I would also recommend working a full, timed practice exam as soon as you can.  For you, middle of January at the latest.  Expect to do awful the first time but don't panic.  Keep track of the problems/topics you struggle with and focus on those second (I would recommend making the NEC and protection problems your first priority).  

You're much better off doing what I mentioned in the first paragraph your first month of studying than, let's say, focusing and studying on 1 or two topics, re-reading and not understanding and a month later you realize you had not worked many problems and now you're 4 months away and in panic mode.  It's important to read up on concepts and understand the material.  That's where an online review course can really help.  There's also plenty of discussion on these boards and YouTube and other websites if you don't want to enroll in a review course.


----------



## Mercy (Nov 26, 2018)

Thank you for the suggestions.

I wanted to start studying a lil bit early because my time is limited due to work and family obligations. I created an aggressive study schedule for Dec. I figured to take advantage of school breaks and downtime at work (hopefully). 

I just signed up for the test today, no turning back now.


----------



## LyceeFruit PE (Dec 4, 2018)

MEtoEE said:


> If I had to do it over again, I would go through ALL of the NCEES practice problems first, and quickly.  Don't get stuck.  Work them out as quickly as you can and use the solution manual for problems you can't solve (at this point it should be most of them so don't feel bad).  The point of this is to give you feel for the wording of actual exam problems and what you are getting yourself into.


The NCEES practice problems aren't really representative of the exam any more. Which is incredibly obnoxious. 

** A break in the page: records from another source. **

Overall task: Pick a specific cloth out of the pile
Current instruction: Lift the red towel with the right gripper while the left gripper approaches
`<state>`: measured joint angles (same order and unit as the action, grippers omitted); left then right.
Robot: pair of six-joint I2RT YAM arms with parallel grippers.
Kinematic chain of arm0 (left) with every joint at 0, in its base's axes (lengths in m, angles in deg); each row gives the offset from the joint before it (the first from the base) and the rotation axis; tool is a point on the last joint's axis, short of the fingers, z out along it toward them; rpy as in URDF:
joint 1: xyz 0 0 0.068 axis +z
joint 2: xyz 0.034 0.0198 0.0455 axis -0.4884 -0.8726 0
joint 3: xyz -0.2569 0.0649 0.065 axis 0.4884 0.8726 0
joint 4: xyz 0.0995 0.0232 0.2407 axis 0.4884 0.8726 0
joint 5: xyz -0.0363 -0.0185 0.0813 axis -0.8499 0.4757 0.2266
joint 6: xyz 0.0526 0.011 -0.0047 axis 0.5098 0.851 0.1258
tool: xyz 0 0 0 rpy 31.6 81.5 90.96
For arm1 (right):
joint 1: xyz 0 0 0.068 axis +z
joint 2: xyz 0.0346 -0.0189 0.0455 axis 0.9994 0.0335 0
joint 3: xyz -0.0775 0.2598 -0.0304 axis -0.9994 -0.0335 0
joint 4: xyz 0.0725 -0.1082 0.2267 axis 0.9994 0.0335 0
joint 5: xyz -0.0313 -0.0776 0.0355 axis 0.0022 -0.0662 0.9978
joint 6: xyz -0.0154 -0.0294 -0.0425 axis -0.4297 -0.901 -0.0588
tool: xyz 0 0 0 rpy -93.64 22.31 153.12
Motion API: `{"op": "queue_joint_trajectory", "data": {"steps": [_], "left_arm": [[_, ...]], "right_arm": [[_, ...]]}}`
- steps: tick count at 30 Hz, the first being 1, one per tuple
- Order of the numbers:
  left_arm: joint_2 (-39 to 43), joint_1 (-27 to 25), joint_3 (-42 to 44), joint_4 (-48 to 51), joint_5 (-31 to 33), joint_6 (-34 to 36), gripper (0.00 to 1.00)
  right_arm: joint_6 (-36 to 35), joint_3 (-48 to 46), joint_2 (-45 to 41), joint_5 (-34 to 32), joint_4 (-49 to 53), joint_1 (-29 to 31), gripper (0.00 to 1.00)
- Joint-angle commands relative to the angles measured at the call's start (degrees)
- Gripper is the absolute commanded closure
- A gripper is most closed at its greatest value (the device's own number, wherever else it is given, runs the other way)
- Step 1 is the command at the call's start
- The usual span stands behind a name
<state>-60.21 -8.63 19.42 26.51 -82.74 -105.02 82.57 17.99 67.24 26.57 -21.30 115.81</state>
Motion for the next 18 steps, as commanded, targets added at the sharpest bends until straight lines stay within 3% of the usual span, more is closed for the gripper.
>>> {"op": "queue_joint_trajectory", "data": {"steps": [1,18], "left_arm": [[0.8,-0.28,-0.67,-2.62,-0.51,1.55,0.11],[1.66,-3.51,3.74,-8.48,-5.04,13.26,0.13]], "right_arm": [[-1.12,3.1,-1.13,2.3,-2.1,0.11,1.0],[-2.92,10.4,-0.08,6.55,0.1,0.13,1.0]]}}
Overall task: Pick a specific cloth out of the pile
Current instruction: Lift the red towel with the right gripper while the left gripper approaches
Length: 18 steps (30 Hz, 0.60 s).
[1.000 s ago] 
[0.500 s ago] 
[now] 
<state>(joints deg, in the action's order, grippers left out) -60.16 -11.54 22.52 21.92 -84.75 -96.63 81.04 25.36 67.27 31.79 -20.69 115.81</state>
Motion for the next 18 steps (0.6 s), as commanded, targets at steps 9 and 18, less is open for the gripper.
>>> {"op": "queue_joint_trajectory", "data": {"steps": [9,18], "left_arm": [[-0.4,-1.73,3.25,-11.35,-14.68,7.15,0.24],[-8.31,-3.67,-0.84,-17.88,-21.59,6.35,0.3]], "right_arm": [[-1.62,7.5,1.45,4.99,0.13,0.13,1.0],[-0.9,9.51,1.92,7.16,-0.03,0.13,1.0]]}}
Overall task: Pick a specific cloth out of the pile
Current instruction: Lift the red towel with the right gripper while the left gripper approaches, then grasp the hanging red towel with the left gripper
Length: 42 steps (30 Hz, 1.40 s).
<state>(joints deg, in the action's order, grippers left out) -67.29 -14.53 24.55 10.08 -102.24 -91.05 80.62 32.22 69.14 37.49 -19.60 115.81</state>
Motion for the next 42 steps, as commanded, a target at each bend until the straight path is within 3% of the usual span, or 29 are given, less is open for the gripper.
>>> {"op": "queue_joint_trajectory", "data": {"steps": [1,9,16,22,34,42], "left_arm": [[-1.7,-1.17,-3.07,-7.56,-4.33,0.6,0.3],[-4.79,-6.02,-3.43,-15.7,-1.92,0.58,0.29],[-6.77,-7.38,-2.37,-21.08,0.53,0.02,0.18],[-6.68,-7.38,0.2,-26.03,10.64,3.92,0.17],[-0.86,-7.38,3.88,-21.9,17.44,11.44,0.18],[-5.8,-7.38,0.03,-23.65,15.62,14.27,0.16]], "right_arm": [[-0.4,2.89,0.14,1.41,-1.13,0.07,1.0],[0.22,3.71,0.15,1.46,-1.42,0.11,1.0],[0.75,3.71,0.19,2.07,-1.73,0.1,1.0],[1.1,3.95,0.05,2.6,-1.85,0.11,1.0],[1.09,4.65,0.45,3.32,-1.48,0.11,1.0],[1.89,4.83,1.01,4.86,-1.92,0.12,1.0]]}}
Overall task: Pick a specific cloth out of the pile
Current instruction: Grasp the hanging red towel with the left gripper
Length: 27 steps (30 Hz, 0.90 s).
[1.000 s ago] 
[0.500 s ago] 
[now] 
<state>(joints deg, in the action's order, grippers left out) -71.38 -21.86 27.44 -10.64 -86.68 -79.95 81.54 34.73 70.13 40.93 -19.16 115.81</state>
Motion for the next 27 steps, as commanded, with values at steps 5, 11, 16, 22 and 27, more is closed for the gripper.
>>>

Find protection problems elsewhere. The ones in the practice from NCEES are levels below what's actually on the exam these days.


----------



## RadioBox (Dec 4, 2018)

LyceeFruit said:


> The NCEES practice problems aren't really representative of the exam any more. Which is incredibly obnoxious.
> 
> Find protection problems elsewhere. The ones in the practice from NCEES are levels below what's actually on the exam these days.


Listen to these words of wisdom. lyceefruit speaks the truth.


----------



## a4u2fear (Dec 4, 2018)

RadioBox said:


> Listen to these words of wisdom. lyceefruit speaks the truth.


I would, disagree to an extent.


----------



## DLD PE (Dec 4, 2018)

Lycee where would you recommend getting practice protection problems from?


----------



## LyceeFruit PE (Dec 4, 2018)

a4u2fear said:


> I would, disagree to an extent.


I'm curious as to why? I've taken the exam a few times (more than I really want to). And the first time, the practice problems were fairly representative of the exam. But over time, the exam problems have gone next level (or 12) and the practice book provided by NCEES only had 5(ish) updated problems but still isn't on the same level as the exam. 



MEtoEE said:


> Lycee where would you recommend getting practice protection problems from?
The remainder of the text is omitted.